I recently downloaded a Trail Guide to the Chatham Conservation Foundation lands in Chatham and decided this morning that walking one of these trails would be a fine thing to do on this hot summer day. I started to walk to one of the trail heads from George Ryder Road but was immediately distracted by a sign for the Old Colony Rail Trail, an extension of the Cape Cod Rail Trail. The wide paved trail, off-limits to motorized traffic, proved irresistible, and I started down the asphalt path. This is a typical sightline:
The bike trail took me west toward Harwich, so at Sam Ryder Road, I turned north toward Old Queen Anne Road and the ponds. Across from “The Triangle” formed by Old Queen Anne Road, Training Field Road, and Old Comers Road is a 47 acre parcel featuring glacial kettle ponds, upland birds, and shade-loving plants. One of the first birds I saw in the woods was a beautiful Baltimore Oriole!
Though narrow and at times blocked by fallen branches, I found these trails fairly easy to follow, and I had no trouble finding all three ponds, Schoolhouse Pond (left), Mary’s Pond (center), and Barclay’s Pond (right), perhaps because signs naming each pond were nailed to trailside trees just as I arrived at each shoreline.
The photo below doesn’t do justice to Schoolhouse Pond — it’s by far the largest of the three, and the water looked fresh and inviting. I saw a beach on the far shore of that pond, so it seems that swimming is permitted. But I didn’t have my swimsuit with me, and I couldn’t linger; within an hour I had finished my walk where I began.
Now, what’s with these ponds? As is apparent to even the most casual visitor, Cape Cod consists almost entirely of sand, gravel, silt, clay, and boulders, material consistent with its glacial origins. Even the many lakes and large ponds scattered about the outwash plain owe their origins to the great Laurentide ice sheet which once covered all of New England. When the ice started rapidly melting thousands of years ago, large blocks of glacial ice remained here and there, with meltwater streams flowing around them, building up sand around them. Later, when the ice blocks themselves melted, cavities remained; geologists call the ponds and lakes thus formed ice-block lakes, or kettles. These ponds that I saw are typical of the genre.

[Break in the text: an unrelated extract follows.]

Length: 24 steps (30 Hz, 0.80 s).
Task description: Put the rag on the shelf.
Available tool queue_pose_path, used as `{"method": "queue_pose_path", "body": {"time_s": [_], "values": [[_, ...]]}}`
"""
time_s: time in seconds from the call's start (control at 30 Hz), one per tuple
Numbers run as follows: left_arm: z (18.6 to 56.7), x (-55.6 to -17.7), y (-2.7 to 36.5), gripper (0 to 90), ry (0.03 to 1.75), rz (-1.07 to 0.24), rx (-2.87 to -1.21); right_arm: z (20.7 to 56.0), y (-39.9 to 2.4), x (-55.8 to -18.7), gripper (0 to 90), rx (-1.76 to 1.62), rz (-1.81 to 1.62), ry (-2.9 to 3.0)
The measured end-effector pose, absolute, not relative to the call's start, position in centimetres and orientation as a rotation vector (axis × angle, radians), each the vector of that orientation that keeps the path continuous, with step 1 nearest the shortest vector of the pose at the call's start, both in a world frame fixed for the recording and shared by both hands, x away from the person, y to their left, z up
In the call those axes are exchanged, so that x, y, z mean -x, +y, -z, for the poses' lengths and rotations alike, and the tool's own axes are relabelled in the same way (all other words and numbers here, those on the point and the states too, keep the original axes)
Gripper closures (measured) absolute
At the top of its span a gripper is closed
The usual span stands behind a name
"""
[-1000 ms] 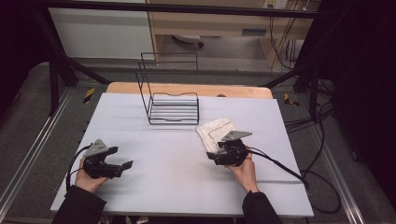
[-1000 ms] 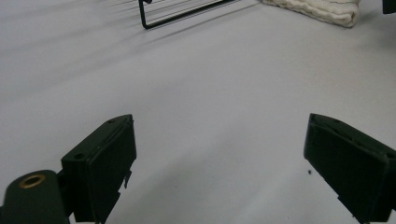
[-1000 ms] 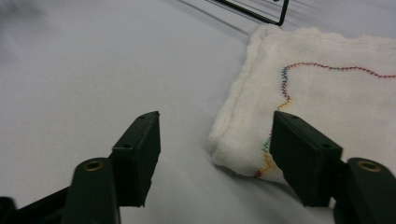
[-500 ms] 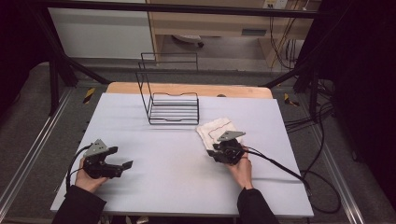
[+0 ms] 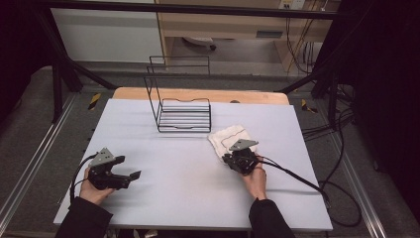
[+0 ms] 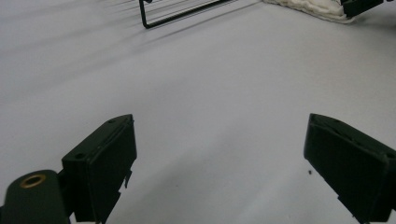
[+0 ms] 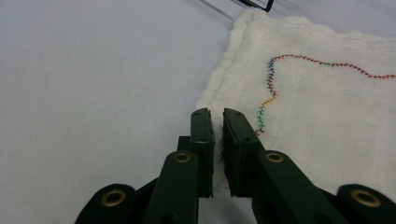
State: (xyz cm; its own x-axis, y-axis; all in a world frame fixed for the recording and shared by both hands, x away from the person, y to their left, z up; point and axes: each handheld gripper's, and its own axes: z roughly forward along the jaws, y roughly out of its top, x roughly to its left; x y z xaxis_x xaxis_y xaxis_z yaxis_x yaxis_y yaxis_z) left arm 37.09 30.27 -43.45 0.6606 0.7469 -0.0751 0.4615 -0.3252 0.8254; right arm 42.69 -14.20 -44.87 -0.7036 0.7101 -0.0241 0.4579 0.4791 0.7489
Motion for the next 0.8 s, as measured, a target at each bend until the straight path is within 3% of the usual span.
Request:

As for Chatham itself: settled as early as the mid-seventeenth century and incorporated in 1712, it’s a pretty little town of about 7,000 year-round residents. Situated in the elbow of the Cape, the town welcomes a large influx of visitors each summer. Of particular interest to tourists are the Monomoy National Wildlife Refuge, the Chatham Lighthouse, and the Chatham Railroad Museum. As I was in the area for only a hour or so, I don’t have any personal comments or recommendations with respect to these attractions. I can say that I wished I had my bike with me, as the roads leading out from the town center are not designed for pedestrians. Walking to and from the Conservation Foundation lands was not pleasant because I had to walk on the road with a lot of vehicular traffic speeding by me.